As 2020 comes to a close, it’s now time to start looking forward to 2021 and how the important lessons we’ve learned over this past year will be applied to future progress. The Modern Integrated Warfare team reached out to various experts across the defense community to see what experts predict will transpire in the year to come for multi-domain warfare. Executives from Bohemia Interactive Simulations (BISim) offered some thoughts on trends in the simulation training market based on their relevant expertise.
Here’s what they had to share with us:
Simulation Remains Essential in the Face of the Pandemic and Beyond
In order to speak to lessons learned during 2020, we must examine the impacts of the global pandemic on remote training. “For leaders responsible for future military training systems, the pandemic has heightened the recognition of the ‘resilience’ and flexibility of simulation training (i.e., military personnel can continue to train virtually even though they cannot physically travel or train in large formations),” stated Rusmat Ahmed, BISim’s Sr. VP of Sales-EMEA. “Having noted this, the value of simulation has become, and will continue to be, an essential component of training systems in 2021 and beyond, pandemic or no pandemic.”
Ahmed built on this sentiment, delving into the agility that comes with adopting commercial off-the-shelf (COTS) solutions in the training modernization process. “With no new technical standards necessary for remote training, standard software applications in use by gamers and companies to enable first-person gaming and virtual training will allow defense organizations to continue successful remote training in 2021,” he said. “By applying existing commercial software, defense organizations can keep costs down and set up quickly while continuously implementing the latest technologies available to militaries.”

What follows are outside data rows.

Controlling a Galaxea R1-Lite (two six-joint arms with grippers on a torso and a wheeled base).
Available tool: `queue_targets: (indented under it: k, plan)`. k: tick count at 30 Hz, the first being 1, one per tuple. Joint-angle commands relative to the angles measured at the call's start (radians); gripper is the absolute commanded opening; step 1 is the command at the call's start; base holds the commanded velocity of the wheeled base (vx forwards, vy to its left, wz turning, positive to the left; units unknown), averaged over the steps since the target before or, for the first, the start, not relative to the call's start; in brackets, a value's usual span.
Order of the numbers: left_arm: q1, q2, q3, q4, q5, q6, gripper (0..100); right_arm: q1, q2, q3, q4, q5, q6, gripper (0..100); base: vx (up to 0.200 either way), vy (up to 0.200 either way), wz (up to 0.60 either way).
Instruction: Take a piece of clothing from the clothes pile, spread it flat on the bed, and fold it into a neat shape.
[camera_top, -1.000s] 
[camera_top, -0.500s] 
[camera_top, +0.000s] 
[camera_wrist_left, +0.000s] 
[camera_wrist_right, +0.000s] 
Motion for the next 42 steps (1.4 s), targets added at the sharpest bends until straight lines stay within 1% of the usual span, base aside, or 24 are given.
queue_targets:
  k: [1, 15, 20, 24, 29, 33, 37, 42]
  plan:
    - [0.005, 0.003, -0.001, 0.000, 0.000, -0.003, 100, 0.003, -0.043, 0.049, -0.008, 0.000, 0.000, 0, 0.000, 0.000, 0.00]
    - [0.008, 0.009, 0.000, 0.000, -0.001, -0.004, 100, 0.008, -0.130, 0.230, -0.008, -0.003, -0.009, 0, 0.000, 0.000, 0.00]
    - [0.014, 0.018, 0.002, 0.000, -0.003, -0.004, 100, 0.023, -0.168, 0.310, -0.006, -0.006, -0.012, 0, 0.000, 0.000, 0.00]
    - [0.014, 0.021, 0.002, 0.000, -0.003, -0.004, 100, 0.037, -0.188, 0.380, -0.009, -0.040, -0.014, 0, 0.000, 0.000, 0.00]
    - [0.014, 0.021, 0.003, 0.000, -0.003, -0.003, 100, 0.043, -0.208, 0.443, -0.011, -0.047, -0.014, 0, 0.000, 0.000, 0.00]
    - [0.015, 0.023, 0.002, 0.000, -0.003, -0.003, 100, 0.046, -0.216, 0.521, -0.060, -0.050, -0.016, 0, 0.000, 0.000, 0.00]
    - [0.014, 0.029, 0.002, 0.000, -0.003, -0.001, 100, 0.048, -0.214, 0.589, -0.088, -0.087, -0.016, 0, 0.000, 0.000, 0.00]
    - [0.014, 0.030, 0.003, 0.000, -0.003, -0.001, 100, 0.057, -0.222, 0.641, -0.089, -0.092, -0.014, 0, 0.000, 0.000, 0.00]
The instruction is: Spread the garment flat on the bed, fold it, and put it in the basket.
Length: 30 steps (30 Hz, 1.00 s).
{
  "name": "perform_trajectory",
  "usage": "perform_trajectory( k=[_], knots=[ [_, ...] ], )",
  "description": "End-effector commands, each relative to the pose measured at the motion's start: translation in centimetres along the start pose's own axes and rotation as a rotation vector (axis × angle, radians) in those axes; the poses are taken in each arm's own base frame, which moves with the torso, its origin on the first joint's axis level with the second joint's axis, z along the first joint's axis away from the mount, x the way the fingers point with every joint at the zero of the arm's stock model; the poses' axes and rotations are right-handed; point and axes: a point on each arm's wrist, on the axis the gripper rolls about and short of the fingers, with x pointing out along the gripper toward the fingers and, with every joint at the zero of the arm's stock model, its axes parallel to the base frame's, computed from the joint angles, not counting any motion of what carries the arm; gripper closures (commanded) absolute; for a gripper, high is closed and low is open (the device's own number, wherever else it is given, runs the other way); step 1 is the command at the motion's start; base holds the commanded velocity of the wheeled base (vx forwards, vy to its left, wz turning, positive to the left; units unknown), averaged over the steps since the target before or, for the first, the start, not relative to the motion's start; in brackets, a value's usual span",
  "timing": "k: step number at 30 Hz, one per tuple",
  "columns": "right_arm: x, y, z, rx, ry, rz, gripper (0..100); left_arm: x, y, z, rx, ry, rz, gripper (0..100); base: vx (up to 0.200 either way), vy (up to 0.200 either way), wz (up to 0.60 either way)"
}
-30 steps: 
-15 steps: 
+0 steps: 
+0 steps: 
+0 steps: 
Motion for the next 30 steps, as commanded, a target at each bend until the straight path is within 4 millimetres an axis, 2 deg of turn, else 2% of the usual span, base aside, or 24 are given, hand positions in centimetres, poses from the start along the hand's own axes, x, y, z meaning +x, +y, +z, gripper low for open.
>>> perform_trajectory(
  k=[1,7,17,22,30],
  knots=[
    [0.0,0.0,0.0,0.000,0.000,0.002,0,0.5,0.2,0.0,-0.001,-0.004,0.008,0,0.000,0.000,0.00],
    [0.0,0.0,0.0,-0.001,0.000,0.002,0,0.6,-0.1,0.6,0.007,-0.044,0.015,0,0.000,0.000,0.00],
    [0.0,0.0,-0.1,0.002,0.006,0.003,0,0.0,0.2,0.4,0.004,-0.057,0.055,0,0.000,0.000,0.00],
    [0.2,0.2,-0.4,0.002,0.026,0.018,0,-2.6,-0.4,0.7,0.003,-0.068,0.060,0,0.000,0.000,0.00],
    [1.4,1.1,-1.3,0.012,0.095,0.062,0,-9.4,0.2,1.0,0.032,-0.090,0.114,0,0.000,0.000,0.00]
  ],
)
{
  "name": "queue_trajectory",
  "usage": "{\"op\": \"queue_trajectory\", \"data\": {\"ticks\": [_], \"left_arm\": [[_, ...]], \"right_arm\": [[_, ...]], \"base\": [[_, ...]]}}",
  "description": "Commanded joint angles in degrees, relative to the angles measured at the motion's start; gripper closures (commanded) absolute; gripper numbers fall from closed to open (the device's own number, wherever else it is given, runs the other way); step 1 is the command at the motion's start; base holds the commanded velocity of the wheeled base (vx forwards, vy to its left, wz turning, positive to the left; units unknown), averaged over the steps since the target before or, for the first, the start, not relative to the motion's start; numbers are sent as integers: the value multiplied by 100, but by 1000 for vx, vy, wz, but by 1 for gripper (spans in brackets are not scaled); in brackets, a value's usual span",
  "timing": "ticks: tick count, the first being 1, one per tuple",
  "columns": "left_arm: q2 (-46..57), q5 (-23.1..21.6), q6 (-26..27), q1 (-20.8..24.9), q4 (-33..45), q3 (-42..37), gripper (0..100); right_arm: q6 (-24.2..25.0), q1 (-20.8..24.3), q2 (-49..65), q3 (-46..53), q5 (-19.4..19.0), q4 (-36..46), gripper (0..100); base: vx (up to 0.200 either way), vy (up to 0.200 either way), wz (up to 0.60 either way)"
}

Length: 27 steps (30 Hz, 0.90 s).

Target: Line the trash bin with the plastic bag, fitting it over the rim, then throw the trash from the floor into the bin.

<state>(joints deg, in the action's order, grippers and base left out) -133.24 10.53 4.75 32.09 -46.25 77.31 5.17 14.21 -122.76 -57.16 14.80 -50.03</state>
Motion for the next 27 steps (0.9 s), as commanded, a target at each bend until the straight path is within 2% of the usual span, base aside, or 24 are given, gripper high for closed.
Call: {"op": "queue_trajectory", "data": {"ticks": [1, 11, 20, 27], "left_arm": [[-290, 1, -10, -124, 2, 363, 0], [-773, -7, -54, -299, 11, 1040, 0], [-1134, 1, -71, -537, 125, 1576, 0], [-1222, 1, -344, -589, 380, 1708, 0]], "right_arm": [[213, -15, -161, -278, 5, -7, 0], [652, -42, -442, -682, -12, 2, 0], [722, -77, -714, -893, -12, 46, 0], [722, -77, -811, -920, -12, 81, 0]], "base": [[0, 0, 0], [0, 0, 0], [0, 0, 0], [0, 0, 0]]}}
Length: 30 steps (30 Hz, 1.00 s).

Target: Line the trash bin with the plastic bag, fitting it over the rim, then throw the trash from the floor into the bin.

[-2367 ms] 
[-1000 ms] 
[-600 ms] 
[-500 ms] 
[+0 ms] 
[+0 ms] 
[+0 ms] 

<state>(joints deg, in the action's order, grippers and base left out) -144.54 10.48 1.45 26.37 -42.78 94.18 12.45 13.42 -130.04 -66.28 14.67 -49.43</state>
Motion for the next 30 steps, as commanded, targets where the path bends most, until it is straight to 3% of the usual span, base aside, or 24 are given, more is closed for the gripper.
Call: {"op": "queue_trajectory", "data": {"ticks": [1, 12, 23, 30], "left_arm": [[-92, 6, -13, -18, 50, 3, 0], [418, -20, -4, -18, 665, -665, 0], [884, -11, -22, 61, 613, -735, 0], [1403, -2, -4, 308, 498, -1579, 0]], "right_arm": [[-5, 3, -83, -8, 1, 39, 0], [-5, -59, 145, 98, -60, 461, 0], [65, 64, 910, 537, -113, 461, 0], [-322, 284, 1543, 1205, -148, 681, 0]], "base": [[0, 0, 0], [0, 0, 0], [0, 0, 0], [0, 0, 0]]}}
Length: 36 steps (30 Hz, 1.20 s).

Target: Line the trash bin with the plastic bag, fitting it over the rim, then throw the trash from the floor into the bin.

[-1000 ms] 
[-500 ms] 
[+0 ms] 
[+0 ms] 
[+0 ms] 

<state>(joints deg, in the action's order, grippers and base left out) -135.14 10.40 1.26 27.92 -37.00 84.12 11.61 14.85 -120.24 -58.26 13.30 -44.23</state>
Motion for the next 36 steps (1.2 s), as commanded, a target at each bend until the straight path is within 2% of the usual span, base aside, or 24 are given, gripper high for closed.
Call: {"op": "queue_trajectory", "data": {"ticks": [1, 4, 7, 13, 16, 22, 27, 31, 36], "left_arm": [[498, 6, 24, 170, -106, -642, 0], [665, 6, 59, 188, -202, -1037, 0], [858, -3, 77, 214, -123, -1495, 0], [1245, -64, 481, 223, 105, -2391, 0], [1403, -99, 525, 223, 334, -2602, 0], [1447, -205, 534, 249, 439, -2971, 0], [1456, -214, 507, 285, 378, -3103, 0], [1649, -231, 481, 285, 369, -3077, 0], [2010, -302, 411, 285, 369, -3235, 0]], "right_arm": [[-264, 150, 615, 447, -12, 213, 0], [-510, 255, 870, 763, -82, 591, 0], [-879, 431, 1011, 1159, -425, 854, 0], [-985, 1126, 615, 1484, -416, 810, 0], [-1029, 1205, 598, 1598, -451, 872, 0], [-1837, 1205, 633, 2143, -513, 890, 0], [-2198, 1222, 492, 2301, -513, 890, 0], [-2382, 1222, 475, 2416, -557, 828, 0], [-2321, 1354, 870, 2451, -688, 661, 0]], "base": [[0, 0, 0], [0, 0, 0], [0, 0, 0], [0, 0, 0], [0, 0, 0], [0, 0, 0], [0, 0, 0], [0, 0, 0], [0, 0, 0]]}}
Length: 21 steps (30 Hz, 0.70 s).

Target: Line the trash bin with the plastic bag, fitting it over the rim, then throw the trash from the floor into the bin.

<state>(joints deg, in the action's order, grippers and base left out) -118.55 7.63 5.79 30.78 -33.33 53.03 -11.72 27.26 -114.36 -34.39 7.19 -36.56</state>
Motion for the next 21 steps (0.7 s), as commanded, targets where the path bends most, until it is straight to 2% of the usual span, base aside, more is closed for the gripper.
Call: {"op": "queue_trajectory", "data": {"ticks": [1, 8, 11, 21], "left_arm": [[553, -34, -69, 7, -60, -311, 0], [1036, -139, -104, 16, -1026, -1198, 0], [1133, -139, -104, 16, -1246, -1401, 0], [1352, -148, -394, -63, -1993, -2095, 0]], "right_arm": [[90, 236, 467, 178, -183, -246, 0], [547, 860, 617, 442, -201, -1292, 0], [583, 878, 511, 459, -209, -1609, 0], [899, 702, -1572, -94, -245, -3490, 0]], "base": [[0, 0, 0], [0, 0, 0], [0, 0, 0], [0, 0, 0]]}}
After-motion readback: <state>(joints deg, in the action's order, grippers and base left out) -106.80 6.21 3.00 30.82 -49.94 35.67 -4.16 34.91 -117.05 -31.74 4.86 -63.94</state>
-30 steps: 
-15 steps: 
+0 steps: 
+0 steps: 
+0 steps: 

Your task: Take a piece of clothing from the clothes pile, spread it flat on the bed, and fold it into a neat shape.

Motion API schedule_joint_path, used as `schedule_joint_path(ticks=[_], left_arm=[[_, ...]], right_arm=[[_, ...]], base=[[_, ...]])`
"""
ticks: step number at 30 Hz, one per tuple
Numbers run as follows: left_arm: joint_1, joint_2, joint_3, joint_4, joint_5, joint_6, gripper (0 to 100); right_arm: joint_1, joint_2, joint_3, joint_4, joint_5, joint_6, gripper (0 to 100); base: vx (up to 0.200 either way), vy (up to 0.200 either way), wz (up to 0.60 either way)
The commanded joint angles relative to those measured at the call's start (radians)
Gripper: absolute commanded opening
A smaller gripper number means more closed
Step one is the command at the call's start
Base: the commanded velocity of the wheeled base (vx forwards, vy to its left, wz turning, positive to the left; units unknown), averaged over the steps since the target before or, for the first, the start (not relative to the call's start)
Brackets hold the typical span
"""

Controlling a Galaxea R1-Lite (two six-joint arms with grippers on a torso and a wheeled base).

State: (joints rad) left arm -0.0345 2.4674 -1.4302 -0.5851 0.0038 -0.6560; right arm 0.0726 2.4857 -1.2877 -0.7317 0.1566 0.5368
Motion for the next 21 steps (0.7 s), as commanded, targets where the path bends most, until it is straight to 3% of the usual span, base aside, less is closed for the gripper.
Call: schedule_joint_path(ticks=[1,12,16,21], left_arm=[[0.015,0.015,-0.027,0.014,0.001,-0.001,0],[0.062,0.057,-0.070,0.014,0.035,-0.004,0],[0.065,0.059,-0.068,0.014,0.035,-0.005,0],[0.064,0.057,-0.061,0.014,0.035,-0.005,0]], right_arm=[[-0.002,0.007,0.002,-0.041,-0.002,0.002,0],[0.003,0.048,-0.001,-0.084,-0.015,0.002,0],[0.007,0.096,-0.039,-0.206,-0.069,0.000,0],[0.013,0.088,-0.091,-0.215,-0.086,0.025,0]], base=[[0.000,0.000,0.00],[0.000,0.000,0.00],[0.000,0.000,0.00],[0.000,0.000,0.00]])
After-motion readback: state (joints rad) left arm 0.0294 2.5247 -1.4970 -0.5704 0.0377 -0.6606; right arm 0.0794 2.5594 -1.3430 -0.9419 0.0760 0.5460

Military Technology Requires Flexibility and Scalability to Achieve In-Theater Agility
Mark Dzulko, BISim’s Technical Board Advisor, spoke to the shifting requirements for data accuracy and availability and how it affects all parts of the warfighting environment. “Defense organizations are becoming more and more technologically advanced, leading to a higher dependency on availability and accuracy of the information,” he explained. “In the next few years, massive increases in cyber warfare and pointed attacks towards the technology backbones of modern militaries will require even more flexible and scalable training domains which can only be achieved through virtual training.”
Adoption of Cloud-Based Technology Bolsters Interoperability Efforts and Terrain Training Accuracy
“The COVID-19 pandemic has left defense organizations demanding accuracy from remote training programs now more than ever,” remarked Pete Morrison, BISim Chief Commercial Officer, touching on points made by both Dzulko and Ahmed. “Cloud-based military simulation allows for frequent updates to terrain, weaponry, and operations. The momentum surrounding the scalability of cloud-based military simulation and advancements of photogrammetry will replace traditional military interoperability in the next five years,” predicted Morrison.
Elaborating further on advancements in training realism with regards to terrain, Morrison added, “Accuracy is an important aspect to military simulation, both in warfare and its surroundings. Current advancements of photogrammetry I previously mentioned will account for more accurate 3D terrain data in 2021, allowing soldiers and troops to become familiar with and train virtually anywhere in the world.”
Military Simulation Capabilities Grow by 2025
Morrison concluded with his thoughts on simulation growth: “Defense organizations in the U.S. and U.K. are becoming increasingly aware of the capabilities of military simulation. By 2025, training will likely include real-world replications of civilians, traffic, etc. combined with military constructive simulations of brigades and divisions, portraying up to 10,000 entities simultaneously. This level of simulation will produce effects soldiers otherwise wouldn’t experience in traditional training, including the ripple effects among cities, civilians, and first responders.”
Pushing the envelope for training realism continues to be a top priority for defense leaders and industry partners are key in producing the training programs that will effectively equip warfighters with the skillsets they need in-theater.